The regional disparity in payment processing further exacerbated the issue. While Ceuta processed 98% of its allocated funds and Madrid 71%, several autonomous communities lagged significantly. Baleares, Melilla, and the Principality of Asturias had yet to disburse any funds at all. Nationally, autonomous communities collectively held €580.7 million ($630 million USD) in pending payments.
Auto+ introduces a direct discount at the point of sale, with state funding supplemented by a minimum contribution of €1,000 ($1,085 USD) from dealerships. This contrasts with the Moves III scheme, which required applicants to apply for reimbursement after purchase and was managed at the regional level. The centralized management of Auto+ is intended to streamline the process, but comes with a reduced overall budget.

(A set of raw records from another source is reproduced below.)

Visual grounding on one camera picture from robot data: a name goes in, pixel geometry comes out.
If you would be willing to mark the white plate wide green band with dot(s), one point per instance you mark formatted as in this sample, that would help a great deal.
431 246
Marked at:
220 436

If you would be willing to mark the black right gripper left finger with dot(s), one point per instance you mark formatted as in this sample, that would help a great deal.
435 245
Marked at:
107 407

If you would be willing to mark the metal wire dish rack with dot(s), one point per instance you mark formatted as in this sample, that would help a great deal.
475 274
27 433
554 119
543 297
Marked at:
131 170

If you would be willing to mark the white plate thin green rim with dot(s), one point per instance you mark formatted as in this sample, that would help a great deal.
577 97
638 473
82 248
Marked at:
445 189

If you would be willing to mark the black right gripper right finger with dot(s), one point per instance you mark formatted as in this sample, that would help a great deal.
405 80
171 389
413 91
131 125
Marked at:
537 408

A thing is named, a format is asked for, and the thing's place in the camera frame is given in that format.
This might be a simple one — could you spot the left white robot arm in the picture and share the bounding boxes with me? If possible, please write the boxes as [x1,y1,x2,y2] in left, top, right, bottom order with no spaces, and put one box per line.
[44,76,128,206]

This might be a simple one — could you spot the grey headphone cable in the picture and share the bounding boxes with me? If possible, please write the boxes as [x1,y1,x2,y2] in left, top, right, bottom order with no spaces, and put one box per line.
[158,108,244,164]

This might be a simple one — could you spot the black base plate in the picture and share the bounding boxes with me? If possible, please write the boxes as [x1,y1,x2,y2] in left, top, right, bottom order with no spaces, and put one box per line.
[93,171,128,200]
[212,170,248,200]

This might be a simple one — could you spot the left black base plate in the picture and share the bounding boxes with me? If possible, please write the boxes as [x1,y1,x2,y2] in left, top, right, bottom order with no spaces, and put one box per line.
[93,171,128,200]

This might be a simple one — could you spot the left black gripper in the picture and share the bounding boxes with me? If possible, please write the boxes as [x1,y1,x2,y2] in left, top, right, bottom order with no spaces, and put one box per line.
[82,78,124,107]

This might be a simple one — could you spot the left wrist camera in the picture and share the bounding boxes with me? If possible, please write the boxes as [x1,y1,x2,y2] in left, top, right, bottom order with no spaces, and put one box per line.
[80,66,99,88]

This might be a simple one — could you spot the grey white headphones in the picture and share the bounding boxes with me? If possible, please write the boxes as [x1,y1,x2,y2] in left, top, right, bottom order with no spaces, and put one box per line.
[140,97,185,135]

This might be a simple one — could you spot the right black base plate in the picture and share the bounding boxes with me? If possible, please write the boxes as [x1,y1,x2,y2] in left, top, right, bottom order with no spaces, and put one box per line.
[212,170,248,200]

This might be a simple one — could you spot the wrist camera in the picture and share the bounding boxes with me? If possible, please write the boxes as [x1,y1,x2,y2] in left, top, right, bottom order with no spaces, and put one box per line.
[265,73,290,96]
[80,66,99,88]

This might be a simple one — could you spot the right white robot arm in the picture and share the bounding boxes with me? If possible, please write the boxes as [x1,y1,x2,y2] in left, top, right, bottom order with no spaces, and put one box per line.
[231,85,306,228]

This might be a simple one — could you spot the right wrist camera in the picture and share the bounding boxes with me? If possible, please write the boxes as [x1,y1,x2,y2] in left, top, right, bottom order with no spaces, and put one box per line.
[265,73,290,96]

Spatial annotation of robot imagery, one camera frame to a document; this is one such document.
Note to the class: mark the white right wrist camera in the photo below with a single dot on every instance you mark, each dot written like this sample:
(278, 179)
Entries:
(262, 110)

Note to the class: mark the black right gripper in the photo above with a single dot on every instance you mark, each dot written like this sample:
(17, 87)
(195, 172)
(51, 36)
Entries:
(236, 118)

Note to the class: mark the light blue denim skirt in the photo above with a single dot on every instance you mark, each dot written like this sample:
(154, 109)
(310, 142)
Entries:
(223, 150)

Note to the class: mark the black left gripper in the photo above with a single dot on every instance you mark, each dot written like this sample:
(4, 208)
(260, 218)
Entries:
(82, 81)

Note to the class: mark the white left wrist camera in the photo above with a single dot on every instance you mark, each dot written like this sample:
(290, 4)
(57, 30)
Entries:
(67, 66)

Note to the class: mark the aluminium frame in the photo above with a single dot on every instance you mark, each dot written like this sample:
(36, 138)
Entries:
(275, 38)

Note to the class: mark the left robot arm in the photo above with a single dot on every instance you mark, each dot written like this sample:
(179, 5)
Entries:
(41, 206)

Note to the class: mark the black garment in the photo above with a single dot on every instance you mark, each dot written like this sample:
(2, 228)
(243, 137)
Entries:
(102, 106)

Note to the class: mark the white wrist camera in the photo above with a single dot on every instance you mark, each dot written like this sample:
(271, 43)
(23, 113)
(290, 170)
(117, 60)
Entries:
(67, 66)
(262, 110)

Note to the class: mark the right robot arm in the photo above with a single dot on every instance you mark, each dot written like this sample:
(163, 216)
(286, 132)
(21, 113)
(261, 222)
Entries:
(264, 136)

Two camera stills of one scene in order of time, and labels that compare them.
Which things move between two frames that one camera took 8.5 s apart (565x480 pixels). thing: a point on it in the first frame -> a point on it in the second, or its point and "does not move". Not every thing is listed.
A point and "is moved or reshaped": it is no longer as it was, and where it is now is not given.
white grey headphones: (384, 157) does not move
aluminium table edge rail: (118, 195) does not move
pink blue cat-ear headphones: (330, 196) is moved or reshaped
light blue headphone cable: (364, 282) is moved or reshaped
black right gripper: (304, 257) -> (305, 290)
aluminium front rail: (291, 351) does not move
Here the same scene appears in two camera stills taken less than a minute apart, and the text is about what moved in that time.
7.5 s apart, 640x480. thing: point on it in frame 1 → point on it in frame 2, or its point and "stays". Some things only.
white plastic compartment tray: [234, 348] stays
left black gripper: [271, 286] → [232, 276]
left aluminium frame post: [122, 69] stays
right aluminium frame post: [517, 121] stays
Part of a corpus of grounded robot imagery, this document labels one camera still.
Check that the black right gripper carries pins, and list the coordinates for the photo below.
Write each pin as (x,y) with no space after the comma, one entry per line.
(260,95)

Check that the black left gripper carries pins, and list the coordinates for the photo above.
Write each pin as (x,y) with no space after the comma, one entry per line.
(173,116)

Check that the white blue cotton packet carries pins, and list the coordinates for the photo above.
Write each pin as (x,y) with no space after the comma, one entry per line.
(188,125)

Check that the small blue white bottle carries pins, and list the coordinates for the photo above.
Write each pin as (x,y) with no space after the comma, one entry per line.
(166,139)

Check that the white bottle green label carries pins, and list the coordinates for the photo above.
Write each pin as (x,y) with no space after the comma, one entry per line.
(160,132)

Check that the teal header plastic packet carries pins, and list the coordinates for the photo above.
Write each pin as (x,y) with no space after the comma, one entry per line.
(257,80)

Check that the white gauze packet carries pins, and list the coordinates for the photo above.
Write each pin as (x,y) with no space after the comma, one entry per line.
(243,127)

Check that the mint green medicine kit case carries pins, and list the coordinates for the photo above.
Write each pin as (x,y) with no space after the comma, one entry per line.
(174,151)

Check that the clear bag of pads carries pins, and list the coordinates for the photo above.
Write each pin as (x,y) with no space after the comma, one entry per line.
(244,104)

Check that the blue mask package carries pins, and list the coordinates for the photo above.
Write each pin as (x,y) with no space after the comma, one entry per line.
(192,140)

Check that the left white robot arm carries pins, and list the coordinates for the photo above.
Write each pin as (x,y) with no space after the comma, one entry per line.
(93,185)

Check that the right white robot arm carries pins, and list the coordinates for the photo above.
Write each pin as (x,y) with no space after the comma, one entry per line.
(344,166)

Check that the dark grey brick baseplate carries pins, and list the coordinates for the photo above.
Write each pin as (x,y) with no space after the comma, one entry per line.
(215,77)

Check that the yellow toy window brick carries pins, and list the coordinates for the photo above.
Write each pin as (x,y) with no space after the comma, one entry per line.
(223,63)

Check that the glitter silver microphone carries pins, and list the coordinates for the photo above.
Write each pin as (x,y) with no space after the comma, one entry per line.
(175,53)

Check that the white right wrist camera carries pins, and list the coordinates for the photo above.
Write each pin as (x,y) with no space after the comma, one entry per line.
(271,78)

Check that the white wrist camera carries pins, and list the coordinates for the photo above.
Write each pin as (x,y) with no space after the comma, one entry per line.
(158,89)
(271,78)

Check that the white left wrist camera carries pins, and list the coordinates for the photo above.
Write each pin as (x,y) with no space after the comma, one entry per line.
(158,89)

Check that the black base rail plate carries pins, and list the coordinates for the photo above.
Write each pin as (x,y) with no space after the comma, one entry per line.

The program prioritizes vehicles manufactured in Europe, with up to 25% of the aid contingent on the vehicle’s origin. A maximum subsidy of €4,500 ($4,880 USD) can be reduced to 75% if the vehicle does not meet European manufacturing criteria. This represents a shift from the Moves scheme, where vehicle origin did not affect aid eligibility.
Industry analysts anticipate that the current rate of EV sales growth, which already exceeds 20% of total registrations in early 2026 – up from 14.2% in January 2025 and an average of 11.4% in 2024 – will quickly deplete the Auto+ budget. Ganvam, the Spanish association of vehicle dealers and repair shops, estimates that electric vehicles could reach nearly 28% of the market in 2026, further straining available funds.
While the Moves III scheme initially had a budget of €400 million, it was progressively increased to €1.603 billion ($1.74 billion USD). The Auto+ program, despite its more stringent requirements, begins with a lower initial allocation, raising concerns about its long-term sustainability. The detailed regulations governing the Auto+ program have yet to be published.